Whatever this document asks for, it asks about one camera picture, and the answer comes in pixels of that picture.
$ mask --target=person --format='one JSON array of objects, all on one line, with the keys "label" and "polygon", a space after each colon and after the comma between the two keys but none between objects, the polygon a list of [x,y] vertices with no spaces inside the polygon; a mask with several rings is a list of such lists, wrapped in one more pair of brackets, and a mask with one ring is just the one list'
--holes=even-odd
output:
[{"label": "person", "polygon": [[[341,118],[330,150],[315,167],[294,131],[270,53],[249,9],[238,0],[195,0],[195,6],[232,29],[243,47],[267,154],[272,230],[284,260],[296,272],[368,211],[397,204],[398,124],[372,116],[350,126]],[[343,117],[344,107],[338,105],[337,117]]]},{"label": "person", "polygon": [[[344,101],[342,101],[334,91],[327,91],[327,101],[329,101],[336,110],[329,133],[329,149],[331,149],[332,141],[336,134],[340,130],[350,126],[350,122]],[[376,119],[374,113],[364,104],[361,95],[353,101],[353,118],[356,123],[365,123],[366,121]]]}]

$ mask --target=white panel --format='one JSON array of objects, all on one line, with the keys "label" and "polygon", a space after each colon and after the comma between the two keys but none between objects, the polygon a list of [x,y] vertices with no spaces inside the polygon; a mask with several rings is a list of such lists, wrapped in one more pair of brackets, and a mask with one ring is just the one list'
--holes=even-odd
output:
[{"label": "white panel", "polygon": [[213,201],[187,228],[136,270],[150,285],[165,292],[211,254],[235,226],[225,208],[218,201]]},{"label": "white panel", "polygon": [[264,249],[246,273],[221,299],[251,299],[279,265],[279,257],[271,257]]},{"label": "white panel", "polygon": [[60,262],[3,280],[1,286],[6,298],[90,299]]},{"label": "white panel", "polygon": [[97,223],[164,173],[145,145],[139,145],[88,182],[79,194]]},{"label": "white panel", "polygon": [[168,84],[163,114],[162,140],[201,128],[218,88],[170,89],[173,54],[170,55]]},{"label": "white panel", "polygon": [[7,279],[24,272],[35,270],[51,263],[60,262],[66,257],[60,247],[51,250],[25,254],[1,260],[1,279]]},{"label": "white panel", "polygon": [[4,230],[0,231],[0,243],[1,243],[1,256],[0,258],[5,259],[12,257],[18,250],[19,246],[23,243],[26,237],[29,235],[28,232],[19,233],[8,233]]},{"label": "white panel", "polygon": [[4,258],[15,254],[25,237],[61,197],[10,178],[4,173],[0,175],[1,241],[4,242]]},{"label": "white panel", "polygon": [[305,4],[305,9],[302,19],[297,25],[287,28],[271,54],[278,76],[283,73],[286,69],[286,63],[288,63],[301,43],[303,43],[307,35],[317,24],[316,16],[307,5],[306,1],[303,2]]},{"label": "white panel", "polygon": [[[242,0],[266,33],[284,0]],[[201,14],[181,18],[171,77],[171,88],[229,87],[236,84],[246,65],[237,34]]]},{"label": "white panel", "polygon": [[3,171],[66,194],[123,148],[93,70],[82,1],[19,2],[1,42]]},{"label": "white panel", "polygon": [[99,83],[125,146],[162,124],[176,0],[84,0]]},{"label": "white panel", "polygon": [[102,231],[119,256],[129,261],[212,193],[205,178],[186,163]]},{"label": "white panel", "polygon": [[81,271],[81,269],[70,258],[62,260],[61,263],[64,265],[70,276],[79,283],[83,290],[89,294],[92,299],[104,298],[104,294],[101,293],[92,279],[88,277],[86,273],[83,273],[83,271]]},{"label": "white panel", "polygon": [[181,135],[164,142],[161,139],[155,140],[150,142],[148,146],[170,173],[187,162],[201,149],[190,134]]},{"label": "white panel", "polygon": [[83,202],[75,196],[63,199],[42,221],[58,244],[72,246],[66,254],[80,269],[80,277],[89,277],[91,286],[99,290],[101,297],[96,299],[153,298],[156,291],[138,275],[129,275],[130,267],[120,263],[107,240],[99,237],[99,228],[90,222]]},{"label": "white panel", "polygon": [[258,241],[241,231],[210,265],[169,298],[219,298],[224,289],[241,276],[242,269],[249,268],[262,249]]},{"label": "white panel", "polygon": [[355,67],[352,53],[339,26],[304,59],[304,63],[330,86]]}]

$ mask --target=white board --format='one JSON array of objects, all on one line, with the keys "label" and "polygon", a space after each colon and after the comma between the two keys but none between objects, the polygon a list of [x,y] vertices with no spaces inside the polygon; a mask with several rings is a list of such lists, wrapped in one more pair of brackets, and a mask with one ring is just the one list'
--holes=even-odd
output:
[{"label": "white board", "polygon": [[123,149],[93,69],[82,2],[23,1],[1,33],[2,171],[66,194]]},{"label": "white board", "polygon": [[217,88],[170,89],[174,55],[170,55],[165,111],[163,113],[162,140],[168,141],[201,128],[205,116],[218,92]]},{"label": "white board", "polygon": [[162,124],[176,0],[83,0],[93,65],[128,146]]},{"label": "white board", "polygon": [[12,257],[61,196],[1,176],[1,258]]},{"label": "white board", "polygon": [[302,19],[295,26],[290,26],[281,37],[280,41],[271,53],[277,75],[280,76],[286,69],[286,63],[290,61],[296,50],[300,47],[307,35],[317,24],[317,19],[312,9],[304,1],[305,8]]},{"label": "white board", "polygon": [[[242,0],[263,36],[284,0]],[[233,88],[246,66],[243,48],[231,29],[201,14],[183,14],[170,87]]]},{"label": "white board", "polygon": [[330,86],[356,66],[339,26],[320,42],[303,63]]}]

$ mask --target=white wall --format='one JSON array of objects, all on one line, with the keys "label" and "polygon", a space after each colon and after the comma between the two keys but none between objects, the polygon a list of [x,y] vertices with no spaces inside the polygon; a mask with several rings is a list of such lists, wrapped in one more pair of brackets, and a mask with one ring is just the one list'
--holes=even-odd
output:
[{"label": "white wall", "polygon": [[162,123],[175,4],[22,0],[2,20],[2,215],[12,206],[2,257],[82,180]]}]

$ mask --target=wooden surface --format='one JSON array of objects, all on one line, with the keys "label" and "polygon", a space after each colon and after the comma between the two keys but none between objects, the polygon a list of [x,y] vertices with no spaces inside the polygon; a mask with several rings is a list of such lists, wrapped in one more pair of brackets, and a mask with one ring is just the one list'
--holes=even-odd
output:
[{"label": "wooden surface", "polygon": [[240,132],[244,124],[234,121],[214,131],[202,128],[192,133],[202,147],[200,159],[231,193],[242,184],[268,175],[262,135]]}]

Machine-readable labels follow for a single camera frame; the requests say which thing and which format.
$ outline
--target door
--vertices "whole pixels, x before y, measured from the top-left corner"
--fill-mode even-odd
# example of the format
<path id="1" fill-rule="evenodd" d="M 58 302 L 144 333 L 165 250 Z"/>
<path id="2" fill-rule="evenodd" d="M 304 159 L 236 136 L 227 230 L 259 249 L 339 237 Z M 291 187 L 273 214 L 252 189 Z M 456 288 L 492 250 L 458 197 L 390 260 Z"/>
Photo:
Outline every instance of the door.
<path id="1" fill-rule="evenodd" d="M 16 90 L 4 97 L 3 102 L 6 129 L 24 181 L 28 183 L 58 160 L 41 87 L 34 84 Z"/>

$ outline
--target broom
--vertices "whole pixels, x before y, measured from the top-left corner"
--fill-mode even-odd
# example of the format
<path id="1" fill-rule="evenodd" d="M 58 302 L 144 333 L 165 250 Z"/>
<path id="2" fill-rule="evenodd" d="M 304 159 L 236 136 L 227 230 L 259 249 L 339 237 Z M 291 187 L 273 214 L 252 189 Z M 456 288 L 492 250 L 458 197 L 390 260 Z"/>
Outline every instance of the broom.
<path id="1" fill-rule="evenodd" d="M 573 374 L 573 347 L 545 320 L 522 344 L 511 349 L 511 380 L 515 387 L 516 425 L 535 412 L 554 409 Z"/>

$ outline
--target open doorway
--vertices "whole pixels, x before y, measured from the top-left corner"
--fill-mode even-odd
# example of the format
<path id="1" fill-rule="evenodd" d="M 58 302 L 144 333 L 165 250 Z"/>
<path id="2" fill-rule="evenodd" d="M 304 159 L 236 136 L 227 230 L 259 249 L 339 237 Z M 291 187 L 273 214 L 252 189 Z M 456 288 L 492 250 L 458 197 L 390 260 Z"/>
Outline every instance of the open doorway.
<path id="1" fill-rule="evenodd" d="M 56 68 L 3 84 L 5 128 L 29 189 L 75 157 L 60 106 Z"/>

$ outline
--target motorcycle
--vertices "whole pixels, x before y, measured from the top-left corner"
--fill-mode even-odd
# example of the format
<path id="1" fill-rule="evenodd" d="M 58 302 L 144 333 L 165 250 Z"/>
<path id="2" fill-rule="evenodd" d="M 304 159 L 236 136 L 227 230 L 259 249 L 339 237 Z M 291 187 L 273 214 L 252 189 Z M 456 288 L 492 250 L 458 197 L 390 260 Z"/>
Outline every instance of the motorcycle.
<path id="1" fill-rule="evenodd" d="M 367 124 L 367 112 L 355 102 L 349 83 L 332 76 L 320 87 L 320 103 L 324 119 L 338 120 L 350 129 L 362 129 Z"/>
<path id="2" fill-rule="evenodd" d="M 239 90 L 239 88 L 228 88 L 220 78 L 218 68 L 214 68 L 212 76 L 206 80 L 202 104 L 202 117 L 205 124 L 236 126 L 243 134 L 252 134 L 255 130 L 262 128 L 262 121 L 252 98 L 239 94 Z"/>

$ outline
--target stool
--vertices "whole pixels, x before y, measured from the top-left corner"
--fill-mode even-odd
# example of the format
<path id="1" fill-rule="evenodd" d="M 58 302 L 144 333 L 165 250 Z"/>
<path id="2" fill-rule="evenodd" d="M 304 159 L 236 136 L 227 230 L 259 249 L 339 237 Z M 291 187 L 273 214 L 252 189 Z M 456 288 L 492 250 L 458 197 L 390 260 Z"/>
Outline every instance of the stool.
··········
Please state how many lines of the records hold the word "stool", and write nothing but that number.

2